Hettling Hannes, Alders David J C, Heringa Jaap, Binsl Thomas W, Groeneveld A B Johan, van Beek Johannes H G M
Centre for Integrative Bioinformatics (IBIVU), Vrije Universiteit Amsterdam, de Boelelaan 1081A, 1081 HV Amsterdam, The Netherlands.
BMC Syst Biol. 2013 Aug 21;7:82. doi: 10.1186/1752-0509-7-82.
The aerobic energy metabolism of cardiac muscle cells is of major importance for the contractile function of the heart. Because energy metabolism is very heterogeneously distributed in heart tissue, especially during coronary disease, a method to quantify metabolic fluxes in small tissue samples is desirable. Taking tissue biopsies after infusion of substrates labeled with stable carbon isotopes makes this possible in animal experiments. However, the appreciable noise level in NMR spectra of extracted tissue samples makes computational estimation of metabolic fluxes challenging and a good method to define confidence regions was not yet available.

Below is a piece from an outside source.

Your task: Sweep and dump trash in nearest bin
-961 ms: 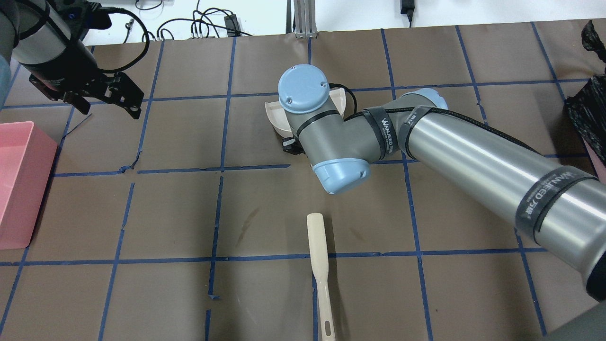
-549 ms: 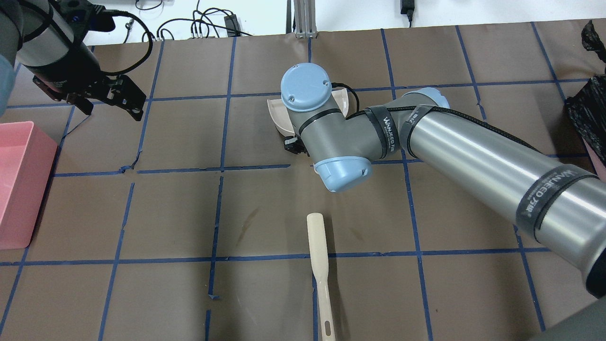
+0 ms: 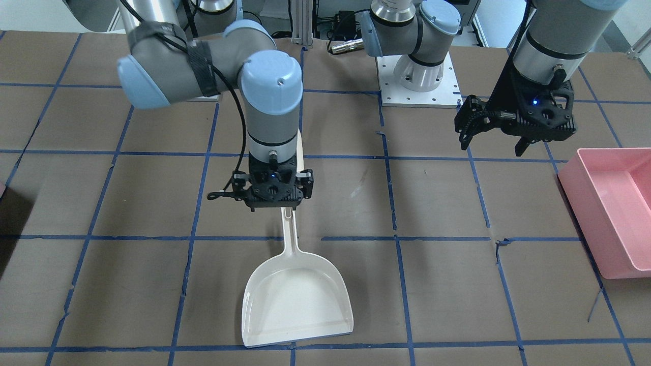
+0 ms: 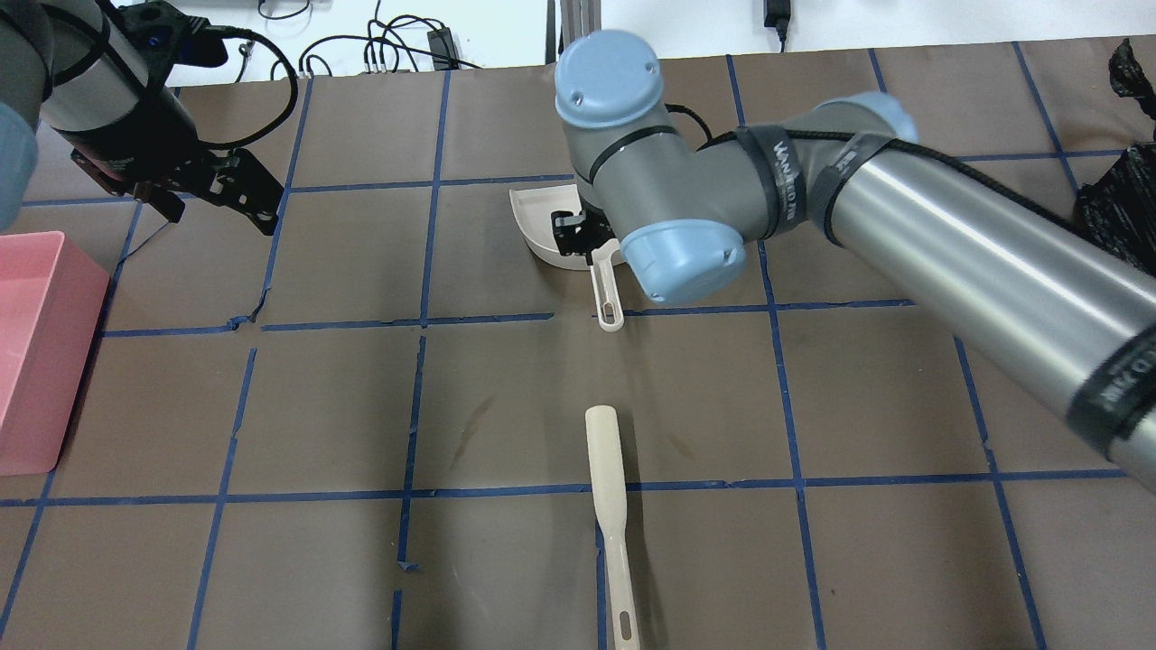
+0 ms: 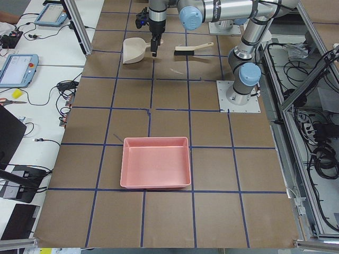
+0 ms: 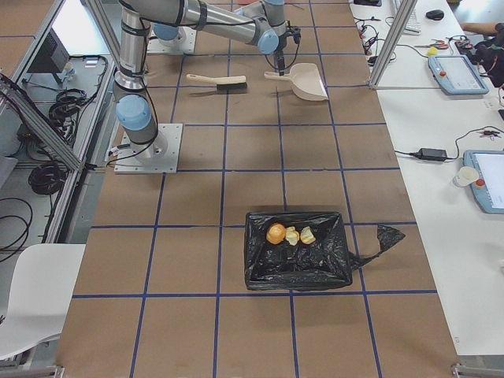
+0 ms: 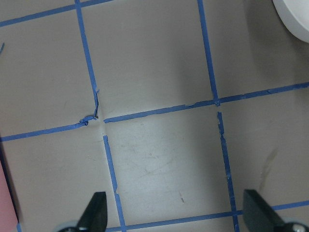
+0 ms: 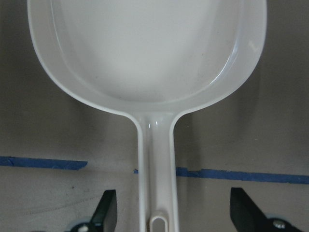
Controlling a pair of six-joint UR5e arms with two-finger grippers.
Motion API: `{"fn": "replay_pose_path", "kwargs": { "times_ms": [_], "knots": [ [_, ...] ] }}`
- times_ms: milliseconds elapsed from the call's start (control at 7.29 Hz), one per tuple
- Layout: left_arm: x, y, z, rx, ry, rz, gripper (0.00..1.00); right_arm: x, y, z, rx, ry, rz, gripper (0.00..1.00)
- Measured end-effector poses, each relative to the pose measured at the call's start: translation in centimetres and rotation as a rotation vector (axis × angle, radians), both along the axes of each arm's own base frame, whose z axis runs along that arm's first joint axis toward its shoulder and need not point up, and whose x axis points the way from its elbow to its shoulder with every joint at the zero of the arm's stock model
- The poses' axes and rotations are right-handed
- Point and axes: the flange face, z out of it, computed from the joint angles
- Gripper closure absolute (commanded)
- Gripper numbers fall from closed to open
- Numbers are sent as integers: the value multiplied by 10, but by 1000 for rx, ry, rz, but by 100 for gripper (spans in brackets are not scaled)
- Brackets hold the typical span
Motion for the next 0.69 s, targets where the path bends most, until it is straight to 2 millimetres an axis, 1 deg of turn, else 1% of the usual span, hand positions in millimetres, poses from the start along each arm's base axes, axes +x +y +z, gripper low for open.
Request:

Here we present a computational analysis method for nuclear magnetic resonance (NMR) measurements of tricarboxylic acid (TCA) cycle metabolites. The method was validated using measurements on extracts of single tissue biopsies taken from porcine heart in vivo. Isotopic enrichment of glutamate was measured by NMR spectroscopy in tissue samples taken at a single time point after the timed infusion of 13C labeled substrates for the TCA cycle. The NMR intensities for glutamate were analyzed with a computational model describing carbon transitions in the TCA cycle and carbon exchange with amino acids. The model dynamics depended on five flux parameters, which were optimized to fit the NMR measurements. To determine confidence regions for the estimated fluxes, we used the Metropolis-Hastings algorithm for Markov chain Monte Carlo (MCMC) sampling to generate extensive ensembles of feasible flux combinations that describe the data within measurement precision limits. To validate our method, we compared myocardial oxygen consumption calculated from the TCA cycle flux with in vivo blood gas measurements for 38 hearts under several experimental conditions, e.g. during coronary artery narrowing.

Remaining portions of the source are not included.